------ DATASET EXTRACT ------

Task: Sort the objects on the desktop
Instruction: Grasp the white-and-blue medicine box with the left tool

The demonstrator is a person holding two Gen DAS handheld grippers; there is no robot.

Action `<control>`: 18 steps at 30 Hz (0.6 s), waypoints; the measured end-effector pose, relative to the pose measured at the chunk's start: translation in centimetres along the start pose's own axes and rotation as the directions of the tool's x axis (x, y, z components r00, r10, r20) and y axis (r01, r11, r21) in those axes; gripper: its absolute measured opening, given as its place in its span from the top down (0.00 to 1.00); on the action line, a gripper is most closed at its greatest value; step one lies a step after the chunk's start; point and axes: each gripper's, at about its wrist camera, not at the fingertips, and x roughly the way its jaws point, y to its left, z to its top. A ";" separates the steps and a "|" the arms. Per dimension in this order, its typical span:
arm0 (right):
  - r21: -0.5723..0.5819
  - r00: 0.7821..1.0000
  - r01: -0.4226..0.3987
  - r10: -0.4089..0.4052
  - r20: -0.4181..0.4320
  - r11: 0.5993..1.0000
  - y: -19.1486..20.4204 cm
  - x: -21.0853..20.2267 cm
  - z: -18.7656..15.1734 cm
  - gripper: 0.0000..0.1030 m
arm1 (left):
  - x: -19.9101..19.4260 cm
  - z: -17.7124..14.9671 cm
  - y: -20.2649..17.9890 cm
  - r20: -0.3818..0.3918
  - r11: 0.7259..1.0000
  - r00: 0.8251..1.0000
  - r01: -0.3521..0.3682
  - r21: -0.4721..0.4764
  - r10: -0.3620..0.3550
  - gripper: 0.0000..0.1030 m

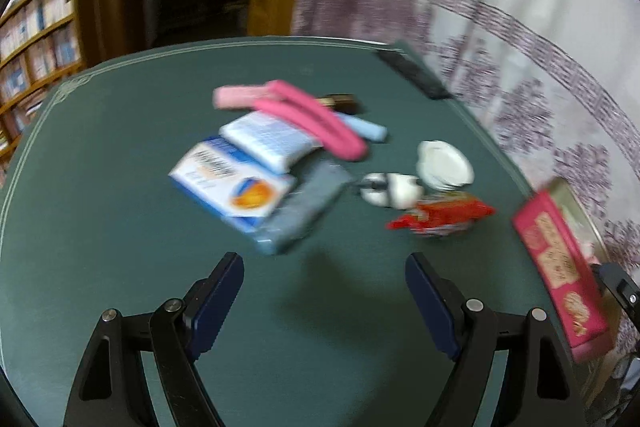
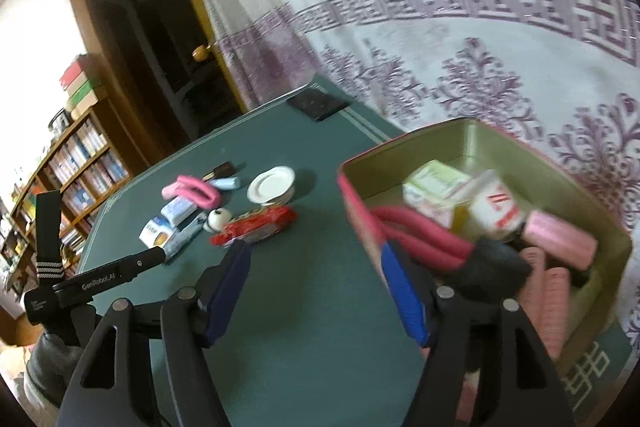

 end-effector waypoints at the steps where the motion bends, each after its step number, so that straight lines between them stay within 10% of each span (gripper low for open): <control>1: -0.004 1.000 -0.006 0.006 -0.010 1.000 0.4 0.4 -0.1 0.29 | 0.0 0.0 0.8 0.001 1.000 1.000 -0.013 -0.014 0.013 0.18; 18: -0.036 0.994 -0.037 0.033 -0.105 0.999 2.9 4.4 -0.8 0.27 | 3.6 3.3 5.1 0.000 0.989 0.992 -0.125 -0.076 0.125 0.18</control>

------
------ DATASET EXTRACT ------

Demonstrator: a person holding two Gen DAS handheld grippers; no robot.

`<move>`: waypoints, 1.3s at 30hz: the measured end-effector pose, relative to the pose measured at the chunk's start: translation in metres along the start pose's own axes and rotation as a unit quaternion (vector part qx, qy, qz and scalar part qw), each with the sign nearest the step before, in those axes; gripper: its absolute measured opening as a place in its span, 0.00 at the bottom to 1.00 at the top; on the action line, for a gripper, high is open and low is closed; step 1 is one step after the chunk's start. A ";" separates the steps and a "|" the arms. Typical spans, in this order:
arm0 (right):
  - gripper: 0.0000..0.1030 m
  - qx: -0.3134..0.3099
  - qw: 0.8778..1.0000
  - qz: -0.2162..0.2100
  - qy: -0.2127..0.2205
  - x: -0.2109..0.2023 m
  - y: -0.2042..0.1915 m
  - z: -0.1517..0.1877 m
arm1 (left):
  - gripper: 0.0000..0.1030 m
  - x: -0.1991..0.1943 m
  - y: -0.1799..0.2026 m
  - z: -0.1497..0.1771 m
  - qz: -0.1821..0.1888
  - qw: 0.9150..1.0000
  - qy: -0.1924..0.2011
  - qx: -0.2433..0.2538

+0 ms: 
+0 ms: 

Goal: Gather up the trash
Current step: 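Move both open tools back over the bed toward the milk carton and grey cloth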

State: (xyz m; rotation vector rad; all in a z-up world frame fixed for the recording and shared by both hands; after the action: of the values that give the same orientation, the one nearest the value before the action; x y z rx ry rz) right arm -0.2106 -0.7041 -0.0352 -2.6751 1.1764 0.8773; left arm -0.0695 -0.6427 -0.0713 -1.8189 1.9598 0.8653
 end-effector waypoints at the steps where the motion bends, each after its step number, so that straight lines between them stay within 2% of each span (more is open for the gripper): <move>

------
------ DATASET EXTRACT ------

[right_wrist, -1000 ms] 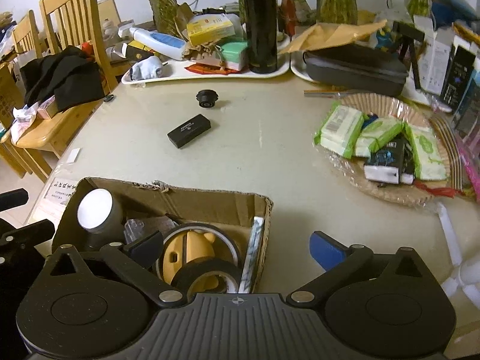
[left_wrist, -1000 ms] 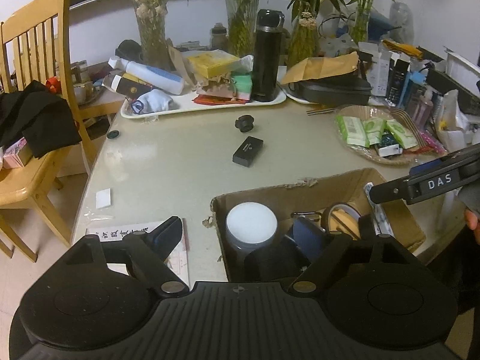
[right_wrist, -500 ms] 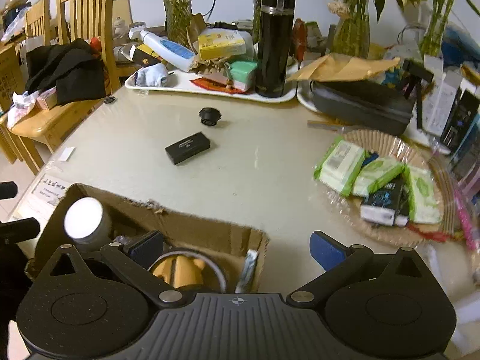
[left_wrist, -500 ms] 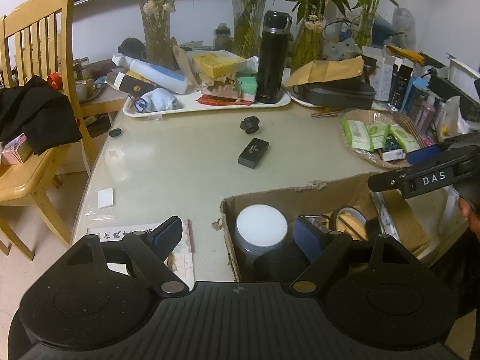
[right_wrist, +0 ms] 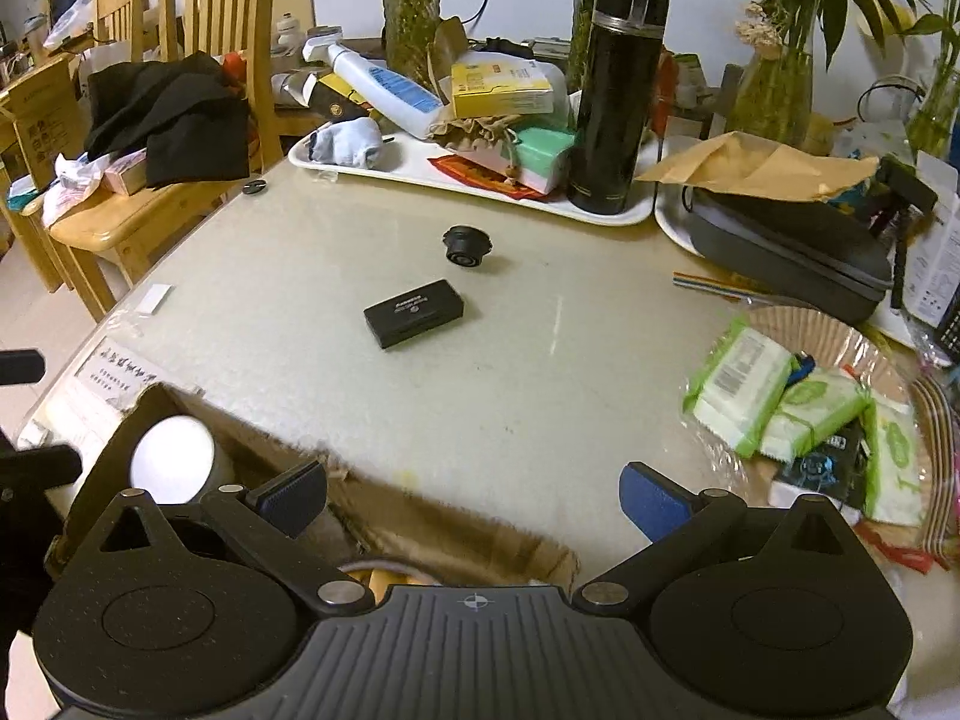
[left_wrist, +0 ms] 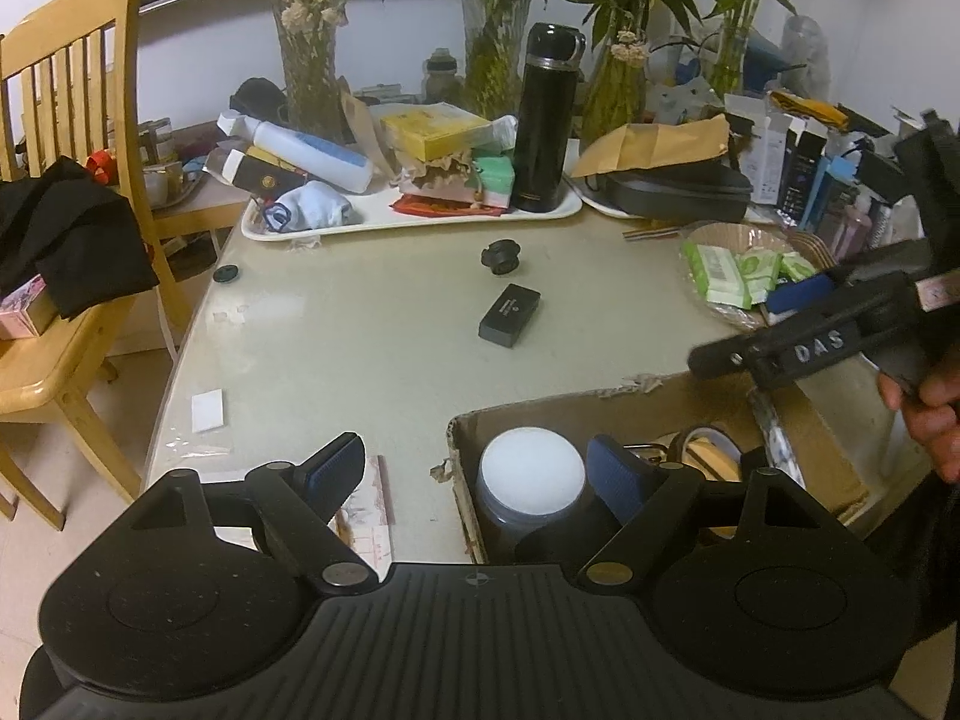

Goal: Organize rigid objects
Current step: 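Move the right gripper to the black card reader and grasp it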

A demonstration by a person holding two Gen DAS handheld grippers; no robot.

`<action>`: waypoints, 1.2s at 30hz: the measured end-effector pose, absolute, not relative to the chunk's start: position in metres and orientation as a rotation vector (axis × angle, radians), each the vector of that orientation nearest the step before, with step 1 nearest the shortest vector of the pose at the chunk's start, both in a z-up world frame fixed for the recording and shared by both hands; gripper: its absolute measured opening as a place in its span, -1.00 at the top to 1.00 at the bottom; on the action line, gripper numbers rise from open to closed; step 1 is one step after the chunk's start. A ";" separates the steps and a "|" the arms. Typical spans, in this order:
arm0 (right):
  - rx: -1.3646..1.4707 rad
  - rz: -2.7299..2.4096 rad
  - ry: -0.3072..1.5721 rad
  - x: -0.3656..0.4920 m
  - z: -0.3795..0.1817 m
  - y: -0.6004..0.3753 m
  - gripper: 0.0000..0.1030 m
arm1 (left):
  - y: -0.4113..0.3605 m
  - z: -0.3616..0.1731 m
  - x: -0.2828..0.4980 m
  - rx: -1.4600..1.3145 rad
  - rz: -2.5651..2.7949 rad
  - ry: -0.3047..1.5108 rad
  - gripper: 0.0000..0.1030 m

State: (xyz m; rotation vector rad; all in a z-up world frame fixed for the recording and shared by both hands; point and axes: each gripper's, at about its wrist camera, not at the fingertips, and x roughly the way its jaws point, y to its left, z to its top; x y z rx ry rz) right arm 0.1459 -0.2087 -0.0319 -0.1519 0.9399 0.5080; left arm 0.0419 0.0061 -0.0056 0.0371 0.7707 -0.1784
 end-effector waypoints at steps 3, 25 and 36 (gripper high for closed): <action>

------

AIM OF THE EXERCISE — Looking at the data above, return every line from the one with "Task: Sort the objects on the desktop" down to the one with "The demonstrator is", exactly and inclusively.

RESULT OF THIS TASK —
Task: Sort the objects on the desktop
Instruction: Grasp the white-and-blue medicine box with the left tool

The demonstrator is a person holding two Gen DAS handheld grippers; there is no robot.

Nothing further is needed for the answer.